Marxia avala sa bouchée. Passer de l’anonymat complet à une célébrité aussi soudaine qu’éphémère ne les enchantait pas. Elle repensa à Socquette, reclu dans son refuge de montagne pour échapper aux paparazzis. L’authenticité de leurs missions s’en trouverait grandement altérée.

— Je crois qu’on a tiré de cette région tout ce qu’on pouvait. Il est temps de passer à autre chose.

Le sourire de Donny s’élargit encore.

— Certains y passent des années, vous n’êtes même pas là depuis six mois.

Poise observa les dernières lueurs du jour s’éteindre. Elle se mit à frissonner. Elle qui rêvait de grandes aventures en montagne se voyait contrainte de revoir ses ambitions à la baisse. Tous les médias du pays semblaient vouloir leur parler depuis quelques heures. Le bureau de poste s’arrachait les cheveux devant la tonne de courrier qui arrivait en continu.

— Je ne sais pas comment ils ont eu nos coordonnées. J’ai l’impression qu’ils veulent faire de nous des exemples “ Regardez ces jeunes femmes modernes qui se tournent vers une profession d’antan !”. Si on reste trop longtemps, on va se faire alpaguer par toutes sortes de représentants politiques, de promoteurs de télé-réalité, de publicitaires en manque d'égéries et j’en passe.

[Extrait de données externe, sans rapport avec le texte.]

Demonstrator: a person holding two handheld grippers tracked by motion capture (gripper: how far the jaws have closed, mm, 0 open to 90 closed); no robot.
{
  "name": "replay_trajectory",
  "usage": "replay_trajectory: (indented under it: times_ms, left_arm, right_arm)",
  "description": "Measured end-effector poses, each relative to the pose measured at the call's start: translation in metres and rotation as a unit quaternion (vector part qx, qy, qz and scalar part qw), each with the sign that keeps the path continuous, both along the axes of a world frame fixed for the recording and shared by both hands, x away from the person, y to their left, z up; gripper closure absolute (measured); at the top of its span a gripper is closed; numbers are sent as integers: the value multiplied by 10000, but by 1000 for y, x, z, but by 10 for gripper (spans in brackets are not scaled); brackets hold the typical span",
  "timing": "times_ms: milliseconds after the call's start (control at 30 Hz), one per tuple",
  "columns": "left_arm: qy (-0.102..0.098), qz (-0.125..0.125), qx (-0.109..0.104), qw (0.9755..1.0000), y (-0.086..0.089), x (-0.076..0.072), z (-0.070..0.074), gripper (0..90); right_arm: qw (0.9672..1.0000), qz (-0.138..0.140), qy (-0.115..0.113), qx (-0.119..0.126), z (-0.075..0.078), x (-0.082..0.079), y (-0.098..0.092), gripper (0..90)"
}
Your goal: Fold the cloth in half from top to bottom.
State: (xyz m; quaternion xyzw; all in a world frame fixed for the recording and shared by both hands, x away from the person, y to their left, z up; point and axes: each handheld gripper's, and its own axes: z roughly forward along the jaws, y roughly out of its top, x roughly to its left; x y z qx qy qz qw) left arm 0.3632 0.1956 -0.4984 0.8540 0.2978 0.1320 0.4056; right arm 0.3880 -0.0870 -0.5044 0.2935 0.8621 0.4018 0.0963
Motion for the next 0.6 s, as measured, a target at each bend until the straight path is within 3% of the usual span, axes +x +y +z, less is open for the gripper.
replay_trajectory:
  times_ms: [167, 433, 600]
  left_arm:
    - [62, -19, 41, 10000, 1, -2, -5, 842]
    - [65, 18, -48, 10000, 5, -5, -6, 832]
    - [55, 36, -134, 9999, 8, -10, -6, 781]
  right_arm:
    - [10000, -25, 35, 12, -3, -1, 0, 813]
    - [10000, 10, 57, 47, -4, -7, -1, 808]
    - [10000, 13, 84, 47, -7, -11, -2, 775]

Elle soupira en s’imaginant vanter les mérites d’une crème anti-odeur pour les pieds.

— Je me dis qu’il fera meilleur dans le Sud. J’ai bien envie de tancer du pirate, de devenir capitaine d’un navire.

Donny ne l'imaginait que trop bien tenir la barre d’un fier galion, distribuant des ordres à des moussaillons en panique.

— Besoin de changer d’air alors, je comprends. Après tout, rien ne vous retient ici.

Marxia eut un pincement au cœur. Elle se repassa mentalement le film de leurs aventures et surtout les visages rencontrés sur la route. Ces quelques mois avaient été riches en tout point. Elle se sentait bien mieux dans ses baskets, ou plus dans ses chaussures de randonnée. Croire en leur rêve n’aboutissait pas à la grande déception contre laquelle tous les avaient mises en garde. L’archère savait que leurs aventures dans ce PAR ne s’arrêtaient pas là. Elles voulaient en voir plus, croiser des dragons des neiges, visiter d’anciennes mines naines, retourner visiter leurs connaissances. Tout cela devrait attendre que les évènements se tassent et que l’engouement à leur égard retombe.

— Ce n’est qu’un au-revoir, conclut-elle.